The vaccine should be stored in the frig between 2 and 8 degrees C and once reconstituted should be administered promptly! The diluent can be stored at room temperature or in the frig.

The vaccine can be given concurrently with other childhood vaccines. Separate injection sites are required at different anatomic sites. When giving other live vaccines they can be given on the same day and if not then separated by a minimum 4-week interval.  Immunization can suppress a positive TST for several weeks therefore if testing is required it should be done on the same day as immunization or delayed 6 weeks or more. There is no evidence that the measles vaccine exacerbates TB as natural measles does. MMR is indicated for most infants infected with HIV whose immune function at 12 t 15 months is compatible with safe MMR immunization- consultation with an expert will determine this. Re-vaccination would be appropriate in those with moderate immunodeficiency if there is a high risk of disease in the community or travel to endemic areas.

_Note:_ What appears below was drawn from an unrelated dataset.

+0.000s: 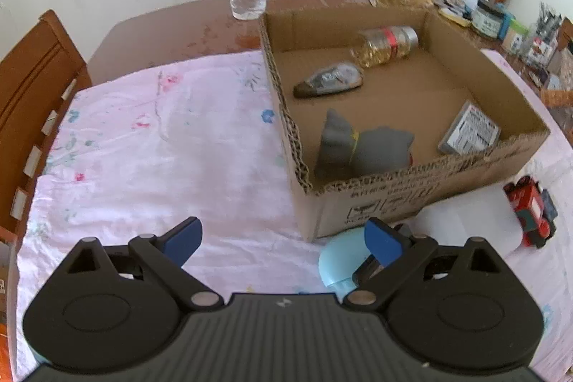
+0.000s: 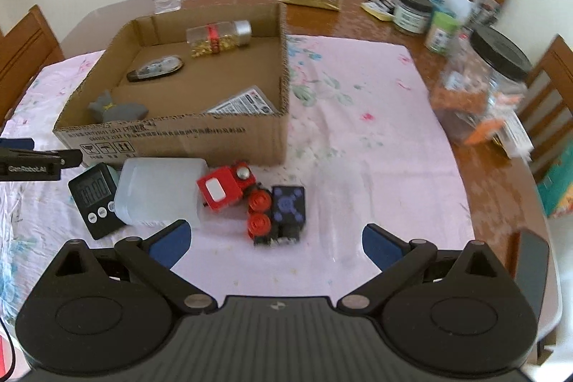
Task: Organize rigid objects
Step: 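Lower the grey toy into the box and open the left tool, then grasp the clear plastic jar with the right tool while the left tool approaches the black timer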
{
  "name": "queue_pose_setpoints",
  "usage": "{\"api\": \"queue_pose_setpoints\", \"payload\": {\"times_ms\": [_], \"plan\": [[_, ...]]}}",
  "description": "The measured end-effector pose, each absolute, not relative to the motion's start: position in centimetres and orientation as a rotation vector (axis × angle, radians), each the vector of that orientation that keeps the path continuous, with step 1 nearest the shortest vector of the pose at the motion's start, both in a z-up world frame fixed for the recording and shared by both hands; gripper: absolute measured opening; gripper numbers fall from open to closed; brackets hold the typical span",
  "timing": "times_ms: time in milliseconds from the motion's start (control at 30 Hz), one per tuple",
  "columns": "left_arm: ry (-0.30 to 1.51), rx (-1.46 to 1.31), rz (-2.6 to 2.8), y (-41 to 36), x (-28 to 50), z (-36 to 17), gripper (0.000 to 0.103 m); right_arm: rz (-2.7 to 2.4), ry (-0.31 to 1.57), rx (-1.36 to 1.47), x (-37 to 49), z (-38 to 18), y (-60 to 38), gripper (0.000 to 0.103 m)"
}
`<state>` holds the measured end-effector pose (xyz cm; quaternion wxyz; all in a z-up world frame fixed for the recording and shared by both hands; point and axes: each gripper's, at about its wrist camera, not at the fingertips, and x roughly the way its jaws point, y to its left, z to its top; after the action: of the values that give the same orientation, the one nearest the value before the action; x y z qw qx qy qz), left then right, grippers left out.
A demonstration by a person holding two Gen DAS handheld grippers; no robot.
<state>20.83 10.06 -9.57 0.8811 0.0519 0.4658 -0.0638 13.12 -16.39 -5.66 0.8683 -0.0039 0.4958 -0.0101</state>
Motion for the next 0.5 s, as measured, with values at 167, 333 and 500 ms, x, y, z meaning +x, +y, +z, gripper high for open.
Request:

The vaccine produces a mild, non-transmissible and usually subclinical infection. For complete details on possible reactions refer to specific product monographs. Egg allergies are no longer considered a contraindication. In those with a history of anaphylaxis to hens’ eggs, vaccination should take place where adequate facilities are available to manage any reaction. Women known to be pregnant should not receive the vaccine. Pregnancy should be avoided for one month following receipt of monovalent vaccine and 3 months following MMR or other rubella containing vaccine. Breastfeeding is not a contraindication for vaccination of mom or infant. MMR vaccine has no effect on antibiotics or antimalarial drugs and the drugs do not reduce the immunogenicity of MMR.